Work out how many lines below hold the string "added" and state only that figure.

## DATA UNDER STUDY
- - - - -

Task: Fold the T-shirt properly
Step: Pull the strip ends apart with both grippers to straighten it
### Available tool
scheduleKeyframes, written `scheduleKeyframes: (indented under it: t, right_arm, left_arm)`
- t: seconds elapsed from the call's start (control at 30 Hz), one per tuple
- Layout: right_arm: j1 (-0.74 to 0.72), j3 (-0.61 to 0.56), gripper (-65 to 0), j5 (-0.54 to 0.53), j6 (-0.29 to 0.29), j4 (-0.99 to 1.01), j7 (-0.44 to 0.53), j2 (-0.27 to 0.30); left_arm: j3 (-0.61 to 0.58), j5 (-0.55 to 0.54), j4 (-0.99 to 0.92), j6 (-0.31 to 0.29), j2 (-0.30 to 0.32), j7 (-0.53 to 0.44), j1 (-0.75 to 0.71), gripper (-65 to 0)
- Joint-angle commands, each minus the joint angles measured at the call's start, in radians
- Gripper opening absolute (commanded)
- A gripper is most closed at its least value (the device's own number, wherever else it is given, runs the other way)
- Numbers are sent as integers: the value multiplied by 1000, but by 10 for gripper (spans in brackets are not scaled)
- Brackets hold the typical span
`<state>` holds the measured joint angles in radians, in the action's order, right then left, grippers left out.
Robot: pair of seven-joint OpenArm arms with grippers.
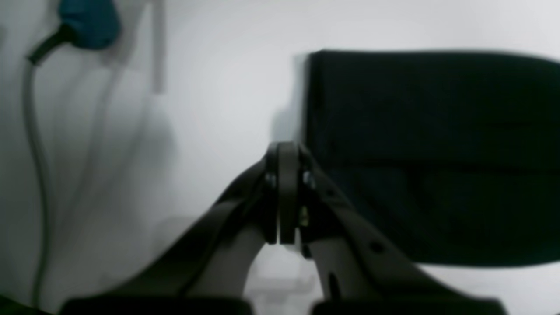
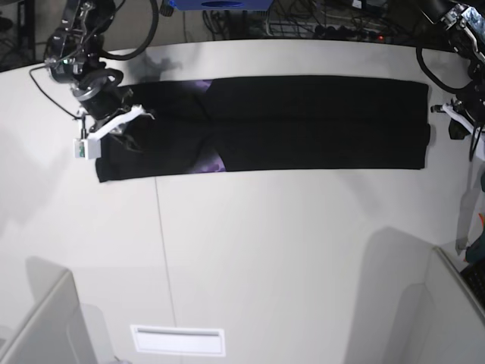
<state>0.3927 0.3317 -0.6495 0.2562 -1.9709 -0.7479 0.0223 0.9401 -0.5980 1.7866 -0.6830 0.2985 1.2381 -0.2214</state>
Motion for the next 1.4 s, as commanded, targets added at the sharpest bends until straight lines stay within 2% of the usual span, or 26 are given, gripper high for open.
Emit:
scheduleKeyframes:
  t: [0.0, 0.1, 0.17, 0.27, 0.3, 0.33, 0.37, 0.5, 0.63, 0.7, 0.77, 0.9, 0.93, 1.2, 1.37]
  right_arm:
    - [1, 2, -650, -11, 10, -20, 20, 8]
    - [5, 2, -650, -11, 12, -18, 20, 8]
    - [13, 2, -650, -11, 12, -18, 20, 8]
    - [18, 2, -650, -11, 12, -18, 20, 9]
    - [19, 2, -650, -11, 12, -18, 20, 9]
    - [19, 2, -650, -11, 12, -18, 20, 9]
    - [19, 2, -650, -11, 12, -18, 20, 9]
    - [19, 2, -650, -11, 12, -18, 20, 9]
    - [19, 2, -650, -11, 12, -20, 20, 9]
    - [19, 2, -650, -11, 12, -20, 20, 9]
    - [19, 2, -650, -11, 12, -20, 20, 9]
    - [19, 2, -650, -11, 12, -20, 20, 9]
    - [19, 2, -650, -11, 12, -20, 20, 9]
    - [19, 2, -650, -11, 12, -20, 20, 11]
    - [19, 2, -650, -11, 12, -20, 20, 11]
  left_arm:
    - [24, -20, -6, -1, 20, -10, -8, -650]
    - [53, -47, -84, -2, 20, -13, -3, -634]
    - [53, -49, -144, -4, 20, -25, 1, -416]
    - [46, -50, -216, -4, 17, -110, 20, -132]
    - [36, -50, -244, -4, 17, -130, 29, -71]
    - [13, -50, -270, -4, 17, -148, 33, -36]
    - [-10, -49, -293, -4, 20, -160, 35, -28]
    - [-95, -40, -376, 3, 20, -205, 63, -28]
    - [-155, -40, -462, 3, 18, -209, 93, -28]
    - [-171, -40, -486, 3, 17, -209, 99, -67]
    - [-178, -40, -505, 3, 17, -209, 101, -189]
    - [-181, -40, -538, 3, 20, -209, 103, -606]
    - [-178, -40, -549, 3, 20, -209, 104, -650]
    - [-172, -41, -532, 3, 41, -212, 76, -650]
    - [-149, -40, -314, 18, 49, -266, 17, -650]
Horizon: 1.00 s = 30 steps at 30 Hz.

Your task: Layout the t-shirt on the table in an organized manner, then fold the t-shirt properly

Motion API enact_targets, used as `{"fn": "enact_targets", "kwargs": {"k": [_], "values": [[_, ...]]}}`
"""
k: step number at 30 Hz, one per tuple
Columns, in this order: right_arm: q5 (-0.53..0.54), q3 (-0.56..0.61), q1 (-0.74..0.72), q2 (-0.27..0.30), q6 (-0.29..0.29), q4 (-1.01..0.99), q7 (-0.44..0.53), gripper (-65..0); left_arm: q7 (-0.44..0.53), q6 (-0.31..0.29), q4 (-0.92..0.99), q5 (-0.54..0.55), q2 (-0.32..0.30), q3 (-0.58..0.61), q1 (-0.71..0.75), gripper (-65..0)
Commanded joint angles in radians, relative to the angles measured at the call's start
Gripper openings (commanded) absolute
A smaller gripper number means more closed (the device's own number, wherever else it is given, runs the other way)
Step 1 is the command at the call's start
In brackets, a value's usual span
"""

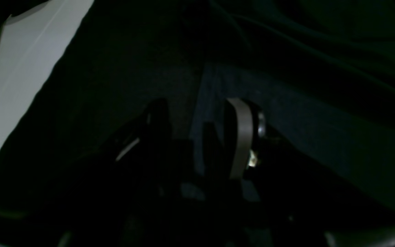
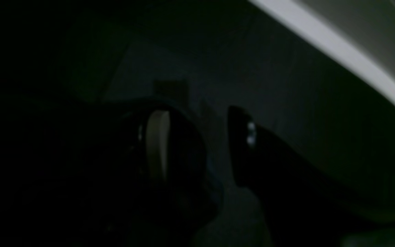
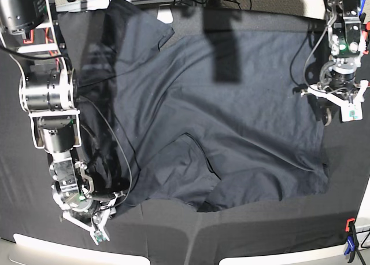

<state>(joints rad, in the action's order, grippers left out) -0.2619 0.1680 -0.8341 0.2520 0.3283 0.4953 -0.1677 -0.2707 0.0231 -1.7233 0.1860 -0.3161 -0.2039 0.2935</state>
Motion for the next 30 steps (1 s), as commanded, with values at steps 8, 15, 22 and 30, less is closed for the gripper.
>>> {"fn": "enact_targets", "kwargs": {"k": [8, 15, 22, 30], "values": [[0.061, -0.004, -0.066, 0.014, -0.023, 0.046, 0.022, -37.0, 0.024, 0.003, -0.019, -0.003, -0.014, -0.005, -0.008, -40.1], [0.06, -0.004, -0.069, 0.014, -0.095, 0.086, -0.021, -36.9, 0.001, 0.003, -0.019, -0.002, -0.014, -0.005, -0.008, -40.1], [0.056, -0.004, -0.069, 0.023, -0.097, 0.086, -0.1, -37.0, 0.001, 0.003, -0.019, -0.003, -0.014, -0.005, -0.008, -40.1], [0.056, -0.005, -0.069, 0.08, -0.097, 0.086, -0.138, -37.0, 0.002, 0.003, -0.019, -0.002, -0.014, -0.005, -0.008, -40.1]]}}
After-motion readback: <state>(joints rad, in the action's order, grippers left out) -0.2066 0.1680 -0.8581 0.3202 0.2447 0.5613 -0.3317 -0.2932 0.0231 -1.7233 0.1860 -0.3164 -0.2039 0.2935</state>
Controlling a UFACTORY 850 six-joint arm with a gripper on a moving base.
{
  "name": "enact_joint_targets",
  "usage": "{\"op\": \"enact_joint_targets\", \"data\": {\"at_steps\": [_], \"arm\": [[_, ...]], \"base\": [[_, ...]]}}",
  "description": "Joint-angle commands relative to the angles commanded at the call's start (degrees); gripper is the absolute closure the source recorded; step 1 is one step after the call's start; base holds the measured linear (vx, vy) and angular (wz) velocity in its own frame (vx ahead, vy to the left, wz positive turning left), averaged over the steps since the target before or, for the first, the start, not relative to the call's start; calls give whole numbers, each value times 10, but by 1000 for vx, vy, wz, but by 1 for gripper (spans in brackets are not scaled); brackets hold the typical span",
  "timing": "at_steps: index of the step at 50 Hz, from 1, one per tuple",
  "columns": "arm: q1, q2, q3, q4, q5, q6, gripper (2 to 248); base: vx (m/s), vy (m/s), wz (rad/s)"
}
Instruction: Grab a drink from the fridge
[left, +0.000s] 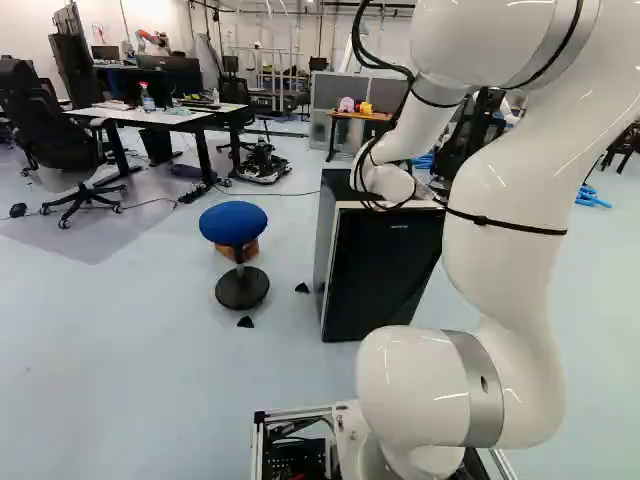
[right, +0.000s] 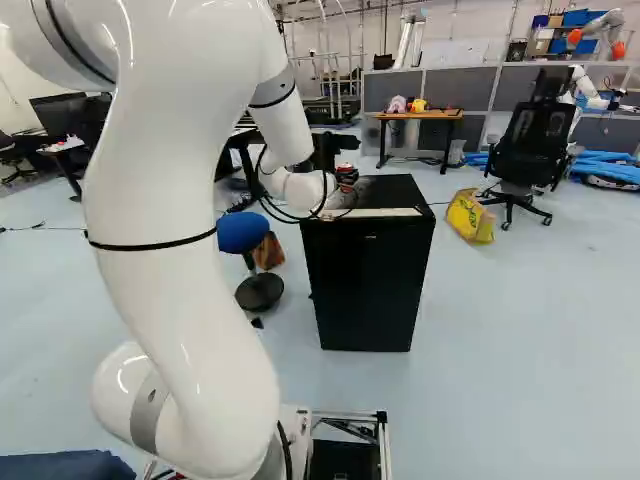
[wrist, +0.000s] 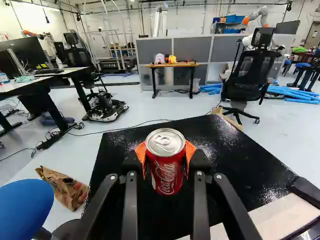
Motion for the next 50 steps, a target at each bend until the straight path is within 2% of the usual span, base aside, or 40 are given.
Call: {"op": "enact_joint_targets", "data": {"at_steps": [25,50], "arm": [[6,17,21,-2,0,0,153],[22,68,83,-8,1,0,153]], "base": [[0,0,0],[0,0,0]]}}
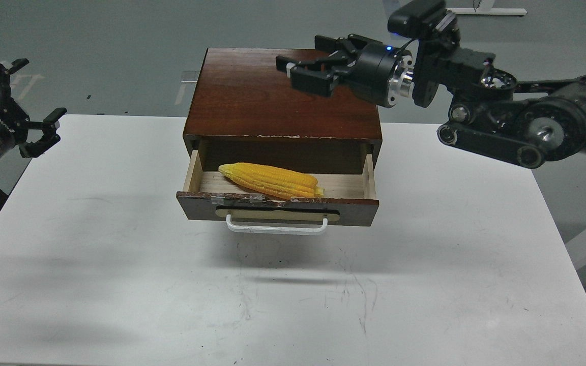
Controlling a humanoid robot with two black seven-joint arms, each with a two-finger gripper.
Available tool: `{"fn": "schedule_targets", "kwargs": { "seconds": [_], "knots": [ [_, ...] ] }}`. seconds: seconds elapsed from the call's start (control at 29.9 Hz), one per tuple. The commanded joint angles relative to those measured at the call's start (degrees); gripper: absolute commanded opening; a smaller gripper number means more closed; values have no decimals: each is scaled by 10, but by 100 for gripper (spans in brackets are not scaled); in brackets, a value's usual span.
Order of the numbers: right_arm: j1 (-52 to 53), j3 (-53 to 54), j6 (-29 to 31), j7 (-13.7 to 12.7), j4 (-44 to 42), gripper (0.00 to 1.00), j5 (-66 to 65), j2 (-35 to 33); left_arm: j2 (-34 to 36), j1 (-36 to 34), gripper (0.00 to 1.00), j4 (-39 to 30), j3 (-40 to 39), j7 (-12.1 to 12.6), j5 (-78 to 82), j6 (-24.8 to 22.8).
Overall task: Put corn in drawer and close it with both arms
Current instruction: 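Open the right gripper and withdraw it up and away from the drawer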
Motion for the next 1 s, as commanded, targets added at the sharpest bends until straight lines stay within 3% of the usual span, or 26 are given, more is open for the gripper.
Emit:
{"fn": "schedule_targets", "kwargs": {
  "seconds": [0.0, 0.17, 0.3, 0.37, 0.5, 0.97],
  "knots": [
    [-2, 25, 0, -31, -5, 100, 107, -48, 0, -3, 100, 13, 1, -1, 0, 0],
    [-3, 36, 37, -41, 5, 100, 188, -156, 2, -11, 100, 25, 0, 0, 3, -1],
    [-32, 97, 142, -60, 7, 100, 308, -260, 3, -16, 100, 26, 4, -6, 21, 6],
    [-46, 112, 177, -64, 6, 100, 353, -279, 3, -16, 100, 28, 5, -15, 39, 15],
    [-95, 126, 262, -64, 29, 100, 533, -352, 16, -10, 100, 27, 8, -62, 90, 72],
    [-154, 140, 272, -57, 52, 100, 598, -382, 70, -11, 100, 17, 9, -69, 97, 67]
  ]
}}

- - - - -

## REPLY TO THE TASK
2